Assignment: Stopping right after the line with "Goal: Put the", please reproduce the material below exactly from its first line.

Information shown:
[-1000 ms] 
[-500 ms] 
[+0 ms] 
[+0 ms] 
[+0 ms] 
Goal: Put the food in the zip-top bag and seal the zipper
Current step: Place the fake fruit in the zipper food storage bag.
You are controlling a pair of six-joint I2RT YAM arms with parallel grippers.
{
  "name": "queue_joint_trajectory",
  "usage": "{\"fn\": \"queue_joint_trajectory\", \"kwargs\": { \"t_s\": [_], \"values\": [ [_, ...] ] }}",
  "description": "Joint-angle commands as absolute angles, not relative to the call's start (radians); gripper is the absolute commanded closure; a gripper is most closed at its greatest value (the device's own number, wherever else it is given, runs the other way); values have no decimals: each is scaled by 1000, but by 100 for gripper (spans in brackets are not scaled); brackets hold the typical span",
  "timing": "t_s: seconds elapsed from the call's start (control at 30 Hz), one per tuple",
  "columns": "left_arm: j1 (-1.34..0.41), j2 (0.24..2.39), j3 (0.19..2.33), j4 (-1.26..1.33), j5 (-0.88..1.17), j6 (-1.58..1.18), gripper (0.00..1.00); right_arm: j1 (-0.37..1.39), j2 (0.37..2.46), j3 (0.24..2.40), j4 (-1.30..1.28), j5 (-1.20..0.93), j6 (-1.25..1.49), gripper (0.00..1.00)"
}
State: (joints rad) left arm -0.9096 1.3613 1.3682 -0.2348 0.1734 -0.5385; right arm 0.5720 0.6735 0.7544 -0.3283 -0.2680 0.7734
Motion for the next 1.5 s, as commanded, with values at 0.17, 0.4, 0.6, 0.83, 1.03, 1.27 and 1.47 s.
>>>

Output of the task:
[-1000 ms] 
[-500 ms] 
[+0 ms] 
[+0 ms] 
[+0 ms] 
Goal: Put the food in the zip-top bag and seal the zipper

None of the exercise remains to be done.